An Emily’s List endorsement is one of the most sought-after for Democratic women candidates, providing a widely recognized seal of approval to women whose votes, organizing work and political contributions are increasingly important to the party as a whole. The organization introduces the candidates it endorses to a vast network of donors and advises them on strategy, staffing and fund-raising. (Its name is an acronym for the saying “Early money is like yeast.”)

The group’s power multiplied during President Trump’s term, as record numbers of women became political candidates. In the four months after the 2016 election, Emily’s List said it was contacted by more than 10,000 women looking to run for office — more than 10 times the number in the previous two years combined. The group says it has raised over $700 million and helped elect more than 1,500 women at every level of government, including the vice presidency.

The group has drawn fire by taking sides in primary contests featuring several qualified female candidates. And its decision to largely sit out the Democratic presidential primary race — endorsing Senator Elizabeth Warren three days before she ended her bid — attracted some criticism after all six women who ran for the nomination lost.

Detractors also say that Emily’s List’s requirement that candidates demonstrate political viability — by showing they can raise money, run a professional campaign and have a shot at winning a general election — can shut out women of color, who often face higher hurdles in fund-raising.

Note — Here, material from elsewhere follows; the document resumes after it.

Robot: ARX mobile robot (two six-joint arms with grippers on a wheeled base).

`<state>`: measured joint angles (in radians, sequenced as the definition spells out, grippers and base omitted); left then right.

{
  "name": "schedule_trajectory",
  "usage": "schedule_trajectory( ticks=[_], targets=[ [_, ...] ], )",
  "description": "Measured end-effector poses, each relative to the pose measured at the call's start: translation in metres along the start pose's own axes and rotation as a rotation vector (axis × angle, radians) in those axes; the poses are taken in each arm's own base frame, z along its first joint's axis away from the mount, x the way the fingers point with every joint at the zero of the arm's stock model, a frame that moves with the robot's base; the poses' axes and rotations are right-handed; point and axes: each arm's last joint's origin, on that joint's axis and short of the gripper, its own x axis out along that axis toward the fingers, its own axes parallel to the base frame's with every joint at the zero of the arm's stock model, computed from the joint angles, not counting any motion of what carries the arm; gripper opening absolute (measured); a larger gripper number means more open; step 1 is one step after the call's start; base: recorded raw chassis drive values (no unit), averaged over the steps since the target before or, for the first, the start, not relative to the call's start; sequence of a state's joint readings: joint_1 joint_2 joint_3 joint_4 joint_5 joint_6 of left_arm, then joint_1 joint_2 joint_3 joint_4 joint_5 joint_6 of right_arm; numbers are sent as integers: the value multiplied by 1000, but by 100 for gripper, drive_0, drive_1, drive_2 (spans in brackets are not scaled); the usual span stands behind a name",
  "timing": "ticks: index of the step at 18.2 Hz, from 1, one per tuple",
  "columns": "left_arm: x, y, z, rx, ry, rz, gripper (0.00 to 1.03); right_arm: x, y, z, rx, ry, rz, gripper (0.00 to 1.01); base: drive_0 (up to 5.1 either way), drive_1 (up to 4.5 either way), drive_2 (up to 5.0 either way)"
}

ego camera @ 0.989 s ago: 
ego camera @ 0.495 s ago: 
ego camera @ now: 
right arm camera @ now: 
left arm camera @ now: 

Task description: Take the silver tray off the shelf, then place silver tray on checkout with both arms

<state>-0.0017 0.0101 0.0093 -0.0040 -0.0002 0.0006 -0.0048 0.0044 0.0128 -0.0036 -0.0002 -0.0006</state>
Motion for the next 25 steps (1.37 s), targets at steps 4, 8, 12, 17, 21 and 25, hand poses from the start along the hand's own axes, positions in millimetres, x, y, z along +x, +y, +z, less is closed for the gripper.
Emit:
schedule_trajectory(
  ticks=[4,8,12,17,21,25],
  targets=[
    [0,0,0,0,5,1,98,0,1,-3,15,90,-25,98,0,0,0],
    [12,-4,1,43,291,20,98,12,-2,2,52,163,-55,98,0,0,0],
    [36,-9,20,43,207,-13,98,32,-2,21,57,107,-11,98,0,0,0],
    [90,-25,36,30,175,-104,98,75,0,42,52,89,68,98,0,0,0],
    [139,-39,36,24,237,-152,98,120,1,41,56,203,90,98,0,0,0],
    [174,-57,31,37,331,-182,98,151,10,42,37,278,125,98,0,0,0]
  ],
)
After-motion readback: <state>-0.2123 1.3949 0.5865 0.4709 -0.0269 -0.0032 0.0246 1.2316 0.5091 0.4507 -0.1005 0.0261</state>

Ms. Butler said there was broad agreement within the organization that it must do more to support nonwhite candidates. She said she intended to expand partnerships with other groups to help recruit more diverse candidates and to “speak to some women who otherwise might not know that Emily’s List is a place that they can call their political home.”

Mary Kay Henry, the S.E.I.U.’s international president, said Ms. Butler was well positioned to engage a more diverse class of female political leaders to “become the leaders that working families need.”

“She’s very capable of using her own personal story to create relationships,” she said.

Ms. Butler, who has a 7-year-old daughter, was born in Magnolia, Miss., and grew up in a home largely supported by her mother, who worked as a security guard, gas station cashier, home-care worker and teaching assistant, among other jobs.

“Emily’s List continues to give me the opportunity to work for women like my mom,” Ms. Butler said in the interview. “What daughter doesn’t want to continue her mother’s journey?”